■ **INSTRUCTIONS TO FOLLOW**: Your result should be the lines holding the word "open", copied from the entries below.

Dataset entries
== Segment start ==

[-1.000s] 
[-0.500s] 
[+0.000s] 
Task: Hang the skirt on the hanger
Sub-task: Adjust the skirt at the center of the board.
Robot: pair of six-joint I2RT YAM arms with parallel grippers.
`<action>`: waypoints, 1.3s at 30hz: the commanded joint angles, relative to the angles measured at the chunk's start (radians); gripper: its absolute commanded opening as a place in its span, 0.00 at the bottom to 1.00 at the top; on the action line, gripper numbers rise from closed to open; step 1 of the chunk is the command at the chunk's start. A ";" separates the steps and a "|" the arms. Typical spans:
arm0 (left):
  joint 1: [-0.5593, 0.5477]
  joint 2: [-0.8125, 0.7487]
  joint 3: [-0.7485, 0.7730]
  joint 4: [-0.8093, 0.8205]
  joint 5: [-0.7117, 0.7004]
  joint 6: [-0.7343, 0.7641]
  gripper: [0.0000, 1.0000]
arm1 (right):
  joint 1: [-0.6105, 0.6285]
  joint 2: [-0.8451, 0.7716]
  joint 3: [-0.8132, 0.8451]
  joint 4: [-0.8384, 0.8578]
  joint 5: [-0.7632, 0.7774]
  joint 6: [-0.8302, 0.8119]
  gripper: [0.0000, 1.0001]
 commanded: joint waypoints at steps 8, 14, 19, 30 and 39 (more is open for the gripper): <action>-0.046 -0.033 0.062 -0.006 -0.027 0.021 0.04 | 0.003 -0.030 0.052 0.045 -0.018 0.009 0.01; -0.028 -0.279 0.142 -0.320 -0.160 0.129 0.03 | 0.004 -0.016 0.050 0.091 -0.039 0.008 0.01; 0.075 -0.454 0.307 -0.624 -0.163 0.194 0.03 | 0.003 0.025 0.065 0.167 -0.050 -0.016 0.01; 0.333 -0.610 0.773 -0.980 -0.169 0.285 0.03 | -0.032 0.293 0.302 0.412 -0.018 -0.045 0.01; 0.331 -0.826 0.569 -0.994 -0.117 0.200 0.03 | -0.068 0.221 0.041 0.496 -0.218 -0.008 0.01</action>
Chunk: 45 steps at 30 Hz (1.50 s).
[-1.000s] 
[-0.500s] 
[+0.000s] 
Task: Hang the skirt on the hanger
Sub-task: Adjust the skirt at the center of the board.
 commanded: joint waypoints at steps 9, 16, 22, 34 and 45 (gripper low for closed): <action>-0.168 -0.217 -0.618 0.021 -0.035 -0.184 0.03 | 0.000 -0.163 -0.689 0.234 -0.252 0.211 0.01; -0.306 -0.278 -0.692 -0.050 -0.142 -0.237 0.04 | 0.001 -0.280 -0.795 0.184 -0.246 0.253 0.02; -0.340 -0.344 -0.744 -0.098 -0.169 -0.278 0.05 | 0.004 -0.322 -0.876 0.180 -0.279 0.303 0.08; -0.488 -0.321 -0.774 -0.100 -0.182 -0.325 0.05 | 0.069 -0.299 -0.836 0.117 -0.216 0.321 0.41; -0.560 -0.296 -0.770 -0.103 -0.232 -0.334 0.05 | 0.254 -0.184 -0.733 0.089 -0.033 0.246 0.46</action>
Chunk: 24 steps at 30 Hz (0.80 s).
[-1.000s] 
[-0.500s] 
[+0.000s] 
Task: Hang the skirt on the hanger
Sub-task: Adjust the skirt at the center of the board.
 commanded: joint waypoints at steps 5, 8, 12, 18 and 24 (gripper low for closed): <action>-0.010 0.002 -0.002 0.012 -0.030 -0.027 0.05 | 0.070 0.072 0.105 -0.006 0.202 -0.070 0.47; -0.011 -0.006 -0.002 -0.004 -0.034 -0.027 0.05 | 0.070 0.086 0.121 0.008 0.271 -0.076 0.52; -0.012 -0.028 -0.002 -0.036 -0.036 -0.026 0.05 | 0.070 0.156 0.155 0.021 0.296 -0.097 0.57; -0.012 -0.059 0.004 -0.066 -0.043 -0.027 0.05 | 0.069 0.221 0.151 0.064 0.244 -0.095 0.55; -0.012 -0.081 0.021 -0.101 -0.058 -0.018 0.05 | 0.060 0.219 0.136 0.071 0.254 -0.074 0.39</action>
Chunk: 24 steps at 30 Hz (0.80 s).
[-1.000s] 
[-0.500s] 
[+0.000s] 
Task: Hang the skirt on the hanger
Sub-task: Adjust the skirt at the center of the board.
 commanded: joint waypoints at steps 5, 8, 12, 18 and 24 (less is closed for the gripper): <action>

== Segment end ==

■ **SOLUTION FOR THIS TASK**:
`<action>`: waypoints, 1.3s at 30hz: the commanded joint angles, relative to the angles measured at the chunk's start (radians); gripper: its absolute commanded opening as a place in its span, 0.00 at the bottom to 1.00 at the top; on the action line, gripper numbers rise from closed to open; step 1 of the chunk is the command at the chunk's start. A ";" separates the steps and a "|" the arms. Typical spans:
 commanded: joint waypoints at steps 8, 14, 19, 30 and 39 (more is open for the gripper): <action>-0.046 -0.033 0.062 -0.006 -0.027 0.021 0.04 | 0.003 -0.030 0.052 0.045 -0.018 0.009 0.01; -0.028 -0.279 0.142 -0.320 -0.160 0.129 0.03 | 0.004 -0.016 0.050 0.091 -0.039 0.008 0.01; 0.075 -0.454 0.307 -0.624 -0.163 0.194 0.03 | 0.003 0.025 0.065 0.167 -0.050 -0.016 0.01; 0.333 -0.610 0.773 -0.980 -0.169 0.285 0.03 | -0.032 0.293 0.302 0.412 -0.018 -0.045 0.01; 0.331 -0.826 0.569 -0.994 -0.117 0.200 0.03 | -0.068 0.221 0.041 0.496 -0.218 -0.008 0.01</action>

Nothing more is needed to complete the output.